* **DATA**:
*****

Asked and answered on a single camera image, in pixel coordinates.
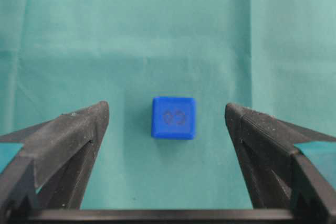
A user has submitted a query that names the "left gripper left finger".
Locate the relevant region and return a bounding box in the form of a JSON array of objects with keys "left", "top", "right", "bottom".
[{"left": 1, "top": 101, "right": 109, "bottom": 223}]

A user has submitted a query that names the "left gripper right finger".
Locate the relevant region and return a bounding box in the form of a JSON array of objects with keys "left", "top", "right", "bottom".
[{"left": 225, "top": 103, "right": 335, "bottom": 223}]

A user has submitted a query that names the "blue block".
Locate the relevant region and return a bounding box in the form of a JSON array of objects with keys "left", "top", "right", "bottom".
[{"left": 151, "top": 97, "right": 196, "bottom": 140}]

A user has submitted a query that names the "green table cloth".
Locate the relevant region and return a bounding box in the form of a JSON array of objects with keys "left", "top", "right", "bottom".
[{"left": 1, "top": 0, "right": 335, "bottom": 209}]

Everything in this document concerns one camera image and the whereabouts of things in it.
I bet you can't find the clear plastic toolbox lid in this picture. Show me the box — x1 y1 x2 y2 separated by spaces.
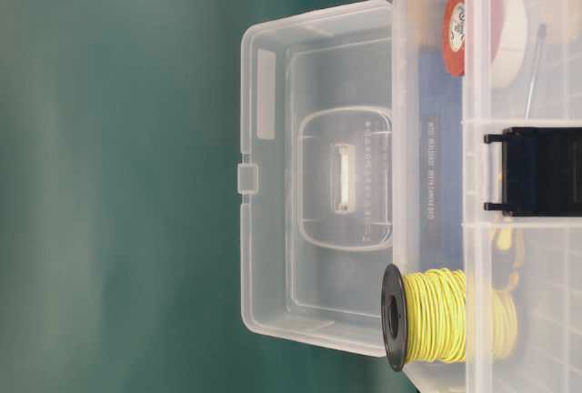
237 0 393 357

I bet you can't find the black toolbox latch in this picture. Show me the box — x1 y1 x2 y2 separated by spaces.
484 126 581 217

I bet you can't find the blue labelled box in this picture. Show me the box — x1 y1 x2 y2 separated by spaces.
418 47 463 270

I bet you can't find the white tape roll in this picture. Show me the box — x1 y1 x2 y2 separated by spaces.
491 0 528 89

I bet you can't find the clear plastic toolbox base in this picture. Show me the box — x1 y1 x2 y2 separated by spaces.
392 0 581 392

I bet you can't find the yellow wire spool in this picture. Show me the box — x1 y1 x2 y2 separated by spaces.
380 263 519 373

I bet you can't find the red tape roll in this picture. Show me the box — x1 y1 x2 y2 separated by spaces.
442 0 504 77

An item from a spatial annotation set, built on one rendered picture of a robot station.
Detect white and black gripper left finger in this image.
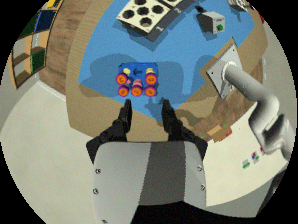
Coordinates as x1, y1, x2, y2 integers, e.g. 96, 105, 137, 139
86, 99, 132, 165

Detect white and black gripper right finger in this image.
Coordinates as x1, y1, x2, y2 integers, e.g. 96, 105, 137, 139
161, 99, 208, 162

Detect blue mat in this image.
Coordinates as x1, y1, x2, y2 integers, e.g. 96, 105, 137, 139
78, 0, 255, 122

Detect white tube rack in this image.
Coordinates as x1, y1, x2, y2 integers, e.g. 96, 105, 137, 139
228, 0, 247, 12

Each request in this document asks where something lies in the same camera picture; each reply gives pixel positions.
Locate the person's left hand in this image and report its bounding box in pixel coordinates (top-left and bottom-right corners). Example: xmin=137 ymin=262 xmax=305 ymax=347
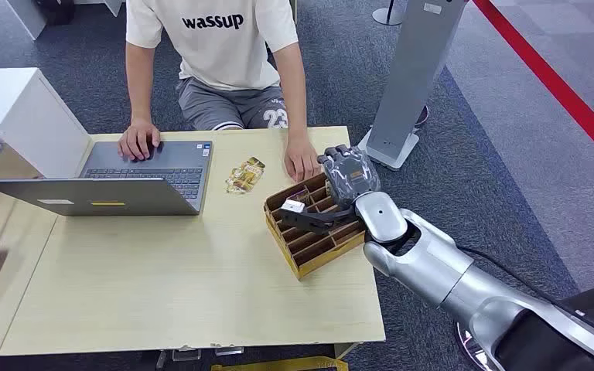
xmin=282 ymin=134 xmax=323 ymax=184

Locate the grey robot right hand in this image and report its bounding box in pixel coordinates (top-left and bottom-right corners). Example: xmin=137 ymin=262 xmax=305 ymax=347
xmin=318 ymin=145 xmax=382 ymax=209

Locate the person's right hand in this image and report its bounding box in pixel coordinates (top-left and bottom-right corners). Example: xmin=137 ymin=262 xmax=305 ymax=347
xmin=118 ymin=117 xmax=162 ymax=163

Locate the golden patterned card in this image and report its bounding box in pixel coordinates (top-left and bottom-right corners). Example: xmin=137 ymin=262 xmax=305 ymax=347
xmin=225 ymin=156 xmax=267 ymax=196

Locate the wooden slotted card organizer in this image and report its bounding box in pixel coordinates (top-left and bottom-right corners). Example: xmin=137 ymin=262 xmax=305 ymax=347
xmin=263 ymin=172 xmax=367 ymax=281

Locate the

*****

* **WHAT THIS TASK INVOLVES**:
Every line above needs to be written out again as it stands. Pictures do not belong in the copy.

* **RESULT OF THE EXERCISE**:
Asked and answered on a single camera image, in pixel coordinates.
A user has submitted a query that names the "left gripper left finger".
Locate the relevant region and return a bounding box in the form of a JSON array of objects with keys "left", "top", "right", "bottom".
[{"left": 1, "top": 101, "right": 109, "bottom": 223}]

A user has submitted a query that names the "left gripper right finger".
Locate the relevant region and return a bounding box in the form of a JSON array of objects with keys "left", "top", "right", "bottom".
[{"left": 225, "top": 103, "right": 335, "bottom": 223}]

A user has submitted a query that names the "blue block".
Locate the relevant region and return a bounding box in the form of a JSON array of objects with keys "left", "top", "right", "bottom".
[{"left": 151, "top": 97, "right": 196, "bottom": 140}]

A user has submitted a query that names the "green table cloth".
Locate the relevant region and return a bounding box in the form of a JSON array of objects with keys "left", "top", "right", "bottom".
[{"left": 1, "top": 0, "right": 335, "bottom": 209}]

Everything in this document concerns one camera image and the whereabouts of things in it.
I bet you can't find the clear plastic toolbox lid in this picture. Show me the box — x1 y1 x2 y2 separated by spaces.
237 0 393 357

I bet you can't find the black toolbox latch in this picture. Show me the box — x1 y1 x2 y2 separated by spaces.
484 126 581 217

I bet you can't find the blue labelled box in this picture. Show me the box — x1 y1 x2 y2 separated by spaces.
418 47 463 270

I bet you can't find the white tape roll in this picture. Show me the box — x1 y1 x2 y2 separated by spaces.
491 0 528 89

I bet you can't find the clear plastic toolbox base in this picture. Show me the box — x1 y1 x2 y2 separated by spaces.
392 0 581 392

I bet you can't find the yellow wire spool in this picture. Show me the box — x1 y1 x2 y2 separated by spaces.
380 263 519 373

I bet you can't find the red tape roll in this picture. Show me the box — x1 y1 x2 y2 separated by spaces.
442 0 504 77

An item from a spatial annotation set, built on one rendered picture of a robot station.
Detect white and black gripper left finger in this image.
Coordinates as x1, y1, x2, y2 integers, e.g. 96, 105, 137, 139
86, 99, 132, 165

Detect white and black gripper right finger in this image.
Coordinates as x1, y1, x2, y2 integers, e.g. 96, 105, 137, 139
161, 99, 208, 162

Detect blue mat in this image.
Coordinates as x1, y1, x2, y2 integers, e.g. 96, 105, 137, 139
78, 0, 255, 122

Detect white tube rack in this image.
Coordinates as x1, y1, x2, y2 integers, e.g. 96, 105, 137, 139
228, 0, 247, 12

Each request in this document asks where something lies in the same camera picture; each reply gives pixel positions.
Locate the person's left hand in this image and report its bounding box in pixel coordinates (top-left and bottom-right corners). Example: xmin=137 ymin=262 xmax=305 ymax=347
xmin=282 ymin=134 xmax=323 ymax=184

Locate the grey robot right hand in this image and report its bounding box in pixel coordinates (top-left and bottom-right corners). Example: xmin=137 ymin=262 xmax=305 ymax=347
xmin=318 ymin=145 xmax=382 ymax=209

Locate the person's right hand in this image and report its bounding box in pixel coordinates (top-left and bottom-right corners). Example: xmin=137 ymin=262 xmax=305 ymax=347
xmin=118 ymin=117 xmax=162 ymax=163

Locate the golden patterned card in this image and report its bounding box in pixel coordinates (top-left and bottom-right corners). Example: xmin=137 ymin=262 xmax=305 ymax=347
xmin=225 ymin=156 xmax=267 ymax=196

Locate the wooden slotted card organizer in this image and report its bounding box in pixel coordinates (top-left and bottom-right corners). Example: xmin=137 ymin=262 xmax=305 ymax=347
xmin=263 ymin=172 xmax=367 ymax=281

Locate the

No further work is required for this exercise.